What to produce: What you return should be the full listing, exactly as given.

Supplied material:
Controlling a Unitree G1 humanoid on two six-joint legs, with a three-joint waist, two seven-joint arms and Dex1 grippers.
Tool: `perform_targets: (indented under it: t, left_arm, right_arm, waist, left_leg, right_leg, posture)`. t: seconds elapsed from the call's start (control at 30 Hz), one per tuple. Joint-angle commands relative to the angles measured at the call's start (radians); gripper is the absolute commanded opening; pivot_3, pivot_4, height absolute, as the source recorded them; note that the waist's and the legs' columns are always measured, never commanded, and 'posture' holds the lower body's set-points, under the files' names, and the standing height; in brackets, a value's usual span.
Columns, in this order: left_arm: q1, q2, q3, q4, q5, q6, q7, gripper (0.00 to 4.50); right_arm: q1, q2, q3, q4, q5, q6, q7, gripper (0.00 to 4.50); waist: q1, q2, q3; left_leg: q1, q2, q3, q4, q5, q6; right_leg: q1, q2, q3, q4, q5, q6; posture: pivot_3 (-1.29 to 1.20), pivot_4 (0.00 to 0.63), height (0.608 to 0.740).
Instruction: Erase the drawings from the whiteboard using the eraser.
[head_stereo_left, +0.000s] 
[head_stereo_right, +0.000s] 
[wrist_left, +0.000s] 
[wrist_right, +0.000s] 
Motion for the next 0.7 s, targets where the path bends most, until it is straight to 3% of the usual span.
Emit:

Your response:
Controlling a Unitree G1 humanoid on two six-joint legs, with a three-joint waist, two seven-joint arms and Dex1 grippers.
Tool: `perform_targets: (indented under it: t, left_arm, right_arm, waist, left_leg, right_leg, posture)`. t: seconds elapsed from the call's start (control at 30 Hz), one per tuple. Joint-angle commands relative to the angles measured at the call's start (radians); gripper is the absolute commanded opening; pivot_3, pivot_4, height absolute, as the source recorded them; note that the waist's and the legs' columns are always measured, never commanded, and 'posture' holds the lower body's set-points, under the files' names, and the standing height; in brackets, a value's usual span.
Columns, in this order: left_arm: q1, q2, q3, q4, q5, q6, q7, gripper (0.00 to 4.50); right_arm: q1, q2, q3, q4, q5, q6, q7, gripper (0.00 to 4.50); waist: q1, q2, q3; left_leg: q1, q2, q3, q4, q5, q6; right_leg: q1, q2, q3, q4, q5, q6; posture: pivot_3 (-1.29 to 1.20), pivot_4 (0.00 to 0.63), height (0.608 to 0.740).
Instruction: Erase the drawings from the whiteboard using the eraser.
[head_stereo_left, +0.000s] 
[head_stereo_right, +0.000s] 
[wrist_left, +0.000s] 
[wrist_right, +0.000s] 
Motion for the next 0.7 s, targets where the path bends most, until it is straight to 3% of the usual span.
Emit:

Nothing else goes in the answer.